O Tribunal de Justiça do Tocantins (TJTO), por meio da Resolução/TJTO nº. 12/2022 e após decisão do Tribunal Pleno da Corte, na 7ª Sessão Ordinária Administrativa, realizada em 19 de maio de 2022, regulamentou a obrigatoriedade da designação de gênero para nomear pessoas, profissão ou demais designações na comunicação social e institucional, no âmbito do Poder Judiciário do Tocantins.

A Resolução/TJTO nº. 12/2022, assinada pelo presidente do TJTO, desembargador João Rigo Guimarães, diz respeito a todas e todos integrantes, incluindo desembargadoras e desembargadores, juízas e juízes, servidoras e servidores, assessoras e assessores, terceirizadas e terceirizados, estagiárias e estagiários do Poder Judiciário tocantinense.
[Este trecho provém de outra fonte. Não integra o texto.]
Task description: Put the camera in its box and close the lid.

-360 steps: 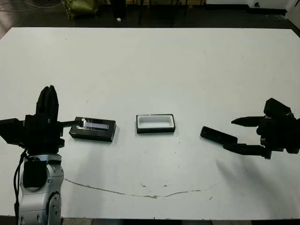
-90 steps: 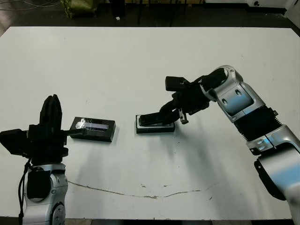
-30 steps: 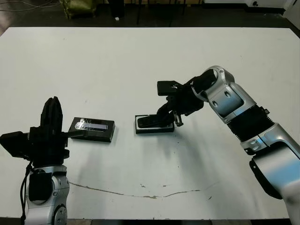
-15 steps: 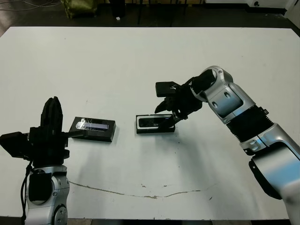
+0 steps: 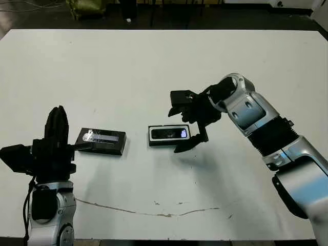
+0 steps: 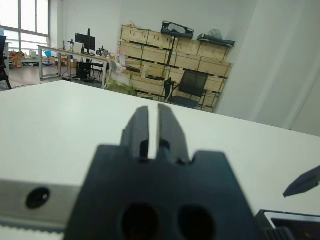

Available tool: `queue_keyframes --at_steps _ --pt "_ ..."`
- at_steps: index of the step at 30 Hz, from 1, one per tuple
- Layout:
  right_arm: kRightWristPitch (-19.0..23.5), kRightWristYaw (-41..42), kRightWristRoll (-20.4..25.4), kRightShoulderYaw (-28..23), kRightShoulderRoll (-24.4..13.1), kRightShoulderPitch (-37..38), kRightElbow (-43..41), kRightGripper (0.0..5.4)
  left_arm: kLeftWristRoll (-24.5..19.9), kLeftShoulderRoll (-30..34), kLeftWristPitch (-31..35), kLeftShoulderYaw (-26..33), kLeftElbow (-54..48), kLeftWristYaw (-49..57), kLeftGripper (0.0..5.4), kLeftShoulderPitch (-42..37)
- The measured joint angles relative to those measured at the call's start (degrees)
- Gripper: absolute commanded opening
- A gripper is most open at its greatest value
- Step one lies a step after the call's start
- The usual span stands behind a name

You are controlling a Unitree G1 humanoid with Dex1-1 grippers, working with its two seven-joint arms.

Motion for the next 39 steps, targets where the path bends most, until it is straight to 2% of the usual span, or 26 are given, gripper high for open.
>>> queue_keyframes --at_steps 3,5,7,11,16,19,22,26,30,35,39 --pt "1.2 -0.2 1.3 -2.4 -0.4 -0.1 -0.1 5.39 0.0 0.0 -0.1 0.0 0.1 0.0 0.0 0.0" --pt "3.5 -1.1 2.8 -5.2 -1.4 -0.2 -1.3 5.39 0.2 0.0 -0.1 0.1 0.1 0.0 0.0 0.0" --pt "4.0 -2.3 4.1 -8.1 -2.7 -0.3 -2.9 5.39 0.3 0.0 0.0 0.1 0.1 0.0 0.0 0.0" --pt "4.4 -7.8 9.5 -17.5 -5.0 3.1 -9.8 5.3 0.2 0.0 0.0 0.1 0.3 -0.2 0.0 -0.2" --pt "8.2 -18.6 15.4 -29.1 -6.6 14.0 -22.1 4.38 0.4 0.1 0.2 0.2 0.4 -0.2 0.0 -0.5" --pt "8.2 -26.2 17.8 -35.8 -6.6 22.0 -30.4 3.67 0.4 0.2 0.6 0.2 0.3 -0.1 0.0 -0.7" --pt "6.5 -32.9 20.3 -41.2 -5.1 32.2 -36.9 2.98 0.6 0.7 1.0 0.2 0.2 -0.3 0.0 -1.0" --pt "1.2 -42.0 21.2 -44.8 -0.6 44.9 -42.9 2.06 1.7 2.9 1.8 0.5 -0.1 -0.9 0.0 -1.7" --pt "-4.2 -47.7 22.2 -45.3 4.1 53.8 -44.7 1.15 1.8 6.4 3.1 1.9 -0.4 -2.6 0.0 -3.0" --pt "-8.8 -51.5 23.0 -45.3 5.5 60.5 -47.1 0.01 1.1 12.9 4.2 4.9 -0.5 -7.2 0.0 -5.6" --pt "-10.1 -52.9 25.1 -45.4 6.3 63.9 -48.7 0.01 -1.2 20.6 6.7 7.8 0.6 -12.8 0.0 -9.2"
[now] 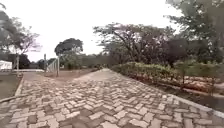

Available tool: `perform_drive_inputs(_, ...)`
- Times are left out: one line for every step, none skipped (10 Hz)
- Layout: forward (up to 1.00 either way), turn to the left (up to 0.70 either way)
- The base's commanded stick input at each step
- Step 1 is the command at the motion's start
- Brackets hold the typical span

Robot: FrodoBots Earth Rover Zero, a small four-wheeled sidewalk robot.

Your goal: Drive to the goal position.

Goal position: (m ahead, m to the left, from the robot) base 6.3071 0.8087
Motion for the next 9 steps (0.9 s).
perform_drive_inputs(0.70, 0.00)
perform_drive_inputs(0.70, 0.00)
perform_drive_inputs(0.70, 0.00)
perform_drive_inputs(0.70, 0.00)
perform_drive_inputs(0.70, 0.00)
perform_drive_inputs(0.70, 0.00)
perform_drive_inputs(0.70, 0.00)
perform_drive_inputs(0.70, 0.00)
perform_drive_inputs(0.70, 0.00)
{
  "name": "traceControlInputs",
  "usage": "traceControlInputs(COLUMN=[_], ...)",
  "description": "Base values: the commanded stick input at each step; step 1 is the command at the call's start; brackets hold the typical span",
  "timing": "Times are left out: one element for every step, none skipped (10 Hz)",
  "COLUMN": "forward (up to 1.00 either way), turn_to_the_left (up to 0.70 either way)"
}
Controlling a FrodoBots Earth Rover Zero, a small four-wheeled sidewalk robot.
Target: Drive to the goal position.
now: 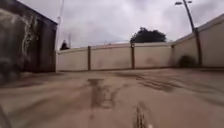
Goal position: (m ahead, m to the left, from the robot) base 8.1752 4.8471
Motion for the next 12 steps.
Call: traceControlInputs(forward=[0.85,0.85,0.85,0.85,0.85,0.85,0.85,0.85,0.85,0.85,0.85,0.85], turn_to_the_left=[0.0,0.0,0.0,0.0,0.0,0.0,0.0,0.0,0.0,0.0,0.0,0.0])
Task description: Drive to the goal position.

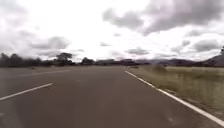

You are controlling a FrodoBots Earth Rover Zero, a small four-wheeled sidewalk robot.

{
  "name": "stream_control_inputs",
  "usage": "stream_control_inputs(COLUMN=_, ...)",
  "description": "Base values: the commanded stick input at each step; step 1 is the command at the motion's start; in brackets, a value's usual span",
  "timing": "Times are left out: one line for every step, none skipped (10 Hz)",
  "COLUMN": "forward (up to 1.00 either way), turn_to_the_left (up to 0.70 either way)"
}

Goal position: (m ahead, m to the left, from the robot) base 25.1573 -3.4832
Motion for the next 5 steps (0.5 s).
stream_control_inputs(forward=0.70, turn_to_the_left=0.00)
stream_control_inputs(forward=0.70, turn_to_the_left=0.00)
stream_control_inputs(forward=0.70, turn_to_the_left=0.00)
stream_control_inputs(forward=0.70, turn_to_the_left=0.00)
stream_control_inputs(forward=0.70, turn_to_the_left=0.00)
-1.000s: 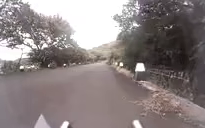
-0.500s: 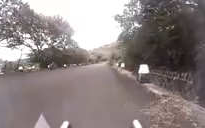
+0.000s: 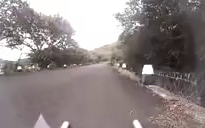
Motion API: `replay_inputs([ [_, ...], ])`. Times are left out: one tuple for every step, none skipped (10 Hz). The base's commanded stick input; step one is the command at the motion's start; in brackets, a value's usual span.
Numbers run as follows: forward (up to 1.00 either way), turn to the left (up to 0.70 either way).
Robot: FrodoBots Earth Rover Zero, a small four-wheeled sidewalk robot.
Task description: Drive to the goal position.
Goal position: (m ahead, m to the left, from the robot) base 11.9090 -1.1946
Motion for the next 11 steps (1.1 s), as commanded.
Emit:
replay_inputs([
  [0.50, 0.00],
  [0.50, 0.00],
  [0.50, 0.00],
  [0.50, 0.00],
  [0.50, 0.00],
  [0.50, 0.00],
  [0.50, 0.00],
  [0.50, 0.00],
  [0.50, 0.00],
  [0.50, 0.00],
  [0.50, 0.00],
])
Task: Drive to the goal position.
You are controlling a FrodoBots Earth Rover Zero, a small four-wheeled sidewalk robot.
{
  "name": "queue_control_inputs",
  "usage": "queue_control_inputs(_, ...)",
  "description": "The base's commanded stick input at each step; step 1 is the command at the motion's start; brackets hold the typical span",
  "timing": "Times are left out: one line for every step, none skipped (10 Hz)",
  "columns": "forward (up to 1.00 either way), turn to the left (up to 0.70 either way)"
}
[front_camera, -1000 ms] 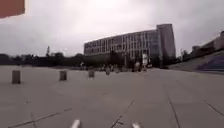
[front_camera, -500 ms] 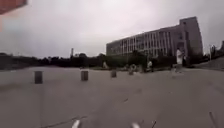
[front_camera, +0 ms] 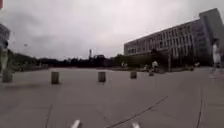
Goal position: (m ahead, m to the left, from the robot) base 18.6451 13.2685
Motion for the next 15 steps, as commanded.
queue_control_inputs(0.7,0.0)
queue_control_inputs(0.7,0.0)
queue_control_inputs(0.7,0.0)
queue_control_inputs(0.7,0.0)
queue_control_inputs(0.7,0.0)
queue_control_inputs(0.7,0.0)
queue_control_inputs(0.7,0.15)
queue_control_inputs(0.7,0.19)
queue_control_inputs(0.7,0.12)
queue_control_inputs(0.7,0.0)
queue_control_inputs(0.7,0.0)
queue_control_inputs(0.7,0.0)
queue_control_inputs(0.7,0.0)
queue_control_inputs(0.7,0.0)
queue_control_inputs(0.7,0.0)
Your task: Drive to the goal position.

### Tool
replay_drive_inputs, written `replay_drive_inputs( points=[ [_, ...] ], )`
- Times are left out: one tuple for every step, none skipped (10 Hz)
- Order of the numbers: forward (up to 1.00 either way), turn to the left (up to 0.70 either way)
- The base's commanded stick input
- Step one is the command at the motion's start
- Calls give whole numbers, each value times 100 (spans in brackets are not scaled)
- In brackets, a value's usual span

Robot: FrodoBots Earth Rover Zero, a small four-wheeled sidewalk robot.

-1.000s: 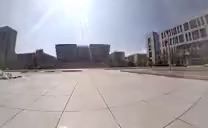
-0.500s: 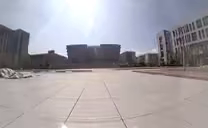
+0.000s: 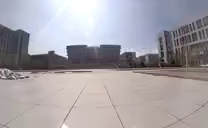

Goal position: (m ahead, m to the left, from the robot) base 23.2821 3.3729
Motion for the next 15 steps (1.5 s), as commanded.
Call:
replay_drive_inputs(
  points=[
    [70,2],
    [70,2],
    [70,2],
    [70,2],
    [70,2],
    [70,2],
    [70,2],
    [70,2],
    [70,2],
    [70,2],
    [70,2],
    [70,2],
    [70,2],
    [70,2],
    [70,2]
  ],
)
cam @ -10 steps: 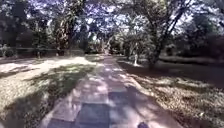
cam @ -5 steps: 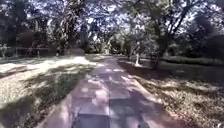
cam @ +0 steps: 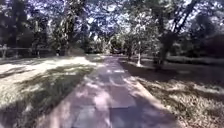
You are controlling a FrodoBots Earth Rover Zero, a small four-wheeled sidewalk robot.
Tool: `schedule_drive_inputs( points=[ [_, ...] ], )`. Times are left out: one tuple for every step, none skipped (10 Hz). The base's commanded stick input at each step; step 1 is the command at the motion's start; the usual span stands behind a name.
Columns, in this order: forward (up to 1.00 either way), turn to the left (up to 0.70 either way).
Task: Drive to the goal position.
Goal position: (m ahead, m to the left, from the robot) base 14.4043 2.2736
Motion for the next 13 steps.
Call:
schedule_drive_inputs(
  points=[
    [0.50, 0.00],
    [0.50, 0.00],
    [0.50, 0.00],
    [0.50, 0.00],
    [0.50, 0.00],
    [0.50, 0.00],
    [0.50, 0.00],
    [0.50, 0.00],
    [0.50, 0.00],
    [0.50, 0.00],
    [0.50, 0.00],
    [0.50, 0.00],
    [0.50, 0.00]
  ],
)
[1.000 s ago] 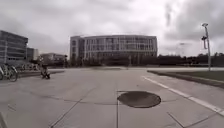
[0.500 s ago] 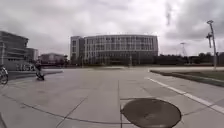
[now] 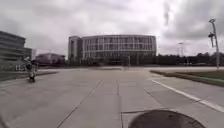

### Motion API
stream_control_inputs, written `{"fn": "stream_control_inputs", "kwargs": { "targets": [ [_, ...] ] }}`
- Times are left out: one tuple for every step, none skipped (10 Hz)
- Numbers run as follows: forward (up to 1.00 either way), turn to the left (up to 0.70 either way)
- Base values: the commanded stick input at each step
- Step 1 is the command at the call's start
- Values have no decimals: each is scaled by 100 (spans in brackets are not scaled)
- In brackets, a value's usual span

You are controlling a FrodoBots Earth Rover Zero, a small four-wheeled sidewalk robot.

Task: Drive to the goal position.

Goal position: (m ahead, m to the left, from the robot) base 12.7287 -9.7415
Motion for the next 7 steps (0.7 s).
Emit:
{"fn": "stream_control_inputs", "kwargs": {
  "targets": [
    [100,0],
    [100,0],
    [100,0],
    [100,0],
    [100,0],
    [100,0],
    [100,0]
  ]
}}
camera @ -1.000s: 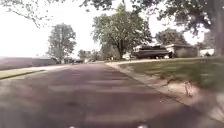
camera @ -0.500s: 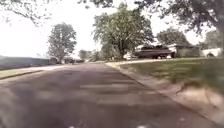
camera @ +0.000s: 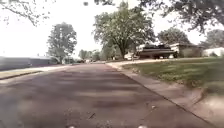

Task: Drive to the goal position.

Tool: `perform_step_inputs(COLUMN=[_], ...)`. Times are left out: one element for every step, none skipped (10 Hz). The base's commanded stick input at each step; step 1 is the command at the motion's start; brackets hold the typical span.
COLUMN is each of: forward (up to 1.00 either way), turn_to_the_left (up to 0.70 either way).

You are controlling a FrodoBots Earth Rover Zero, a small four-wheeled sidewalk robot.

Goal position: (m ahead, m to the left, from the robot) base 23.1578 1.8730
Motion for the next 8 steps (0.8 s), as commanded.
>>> perform_step_inputs(forward=[1.0,1.0,1.0,1.0,1.0,1.0,1.0,1.0], turn_to_the_left=[0.01,0.01,0.01,0.01,0.01,0.01,0.01,0.01])
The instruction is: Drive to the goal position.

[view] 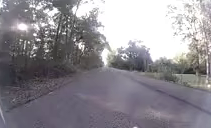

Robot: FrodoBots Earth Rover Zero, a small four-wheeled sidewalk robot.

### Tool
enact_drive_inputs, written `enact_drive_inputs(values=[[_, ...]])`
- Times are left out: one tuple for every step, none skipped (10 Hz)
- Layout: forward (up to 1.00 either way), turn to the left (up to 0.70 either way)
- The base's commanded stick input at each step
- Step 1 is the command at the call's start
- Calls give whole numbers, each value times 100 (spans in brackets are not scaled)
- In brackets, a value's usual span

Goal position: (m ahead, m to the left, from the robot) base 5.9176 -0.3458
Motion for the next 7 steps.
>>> enact_drive_inputs(values=[[5, 0], [6, 0], [6, 0], [6, 0], [6, 0], [6, 0], [6, 0]])
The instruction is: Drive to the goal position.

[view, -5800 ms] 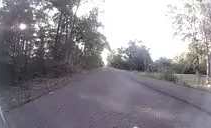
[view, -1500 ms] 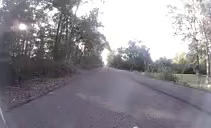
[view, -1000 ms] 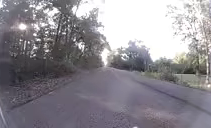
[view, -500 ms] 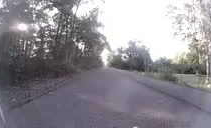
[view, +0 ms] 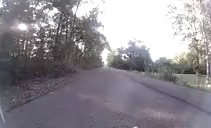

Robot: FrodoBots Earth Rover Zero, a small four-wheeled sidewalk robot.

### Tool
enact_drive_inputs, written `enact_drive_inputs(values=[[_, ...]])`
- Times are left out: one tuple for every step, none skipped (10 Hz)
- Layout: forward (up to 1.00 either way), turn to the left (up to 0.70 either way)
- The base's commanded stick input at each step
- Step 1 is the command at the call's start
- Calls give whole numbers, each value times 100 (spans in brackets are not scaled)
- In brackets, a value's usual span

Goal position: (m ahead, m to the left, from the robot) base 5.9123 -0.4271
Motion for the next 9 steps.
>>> enact_drive_inputs(values=[[6, 0], [6, 0], [6, 0], [6, 0], [6, 0], [5, 0], [0, 0], [0, 0], [0, 0]])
Segundo o documento, a regra engloba as menções em carteiras de identidade funcionais, documentos oficiais, placas de identificação de setores, e quaisquer outras pessoas a quem endereçar documentos por escrito ou em comunicações verbais, entre outros. A designação distintiva também se aplica à identidade de gênero de pessoas trans, travestis e transexuais, assim como à utilização de seus respectivos nomes sociais.

A norma considera o disposto no art. 5º, caput, da Constituição Federal, que dispõe sobre os princípios da igualdade e da isonomia, além da importância da construção de espaços democráticos e institucionais com tratamento igualitário entre mulheres e homens.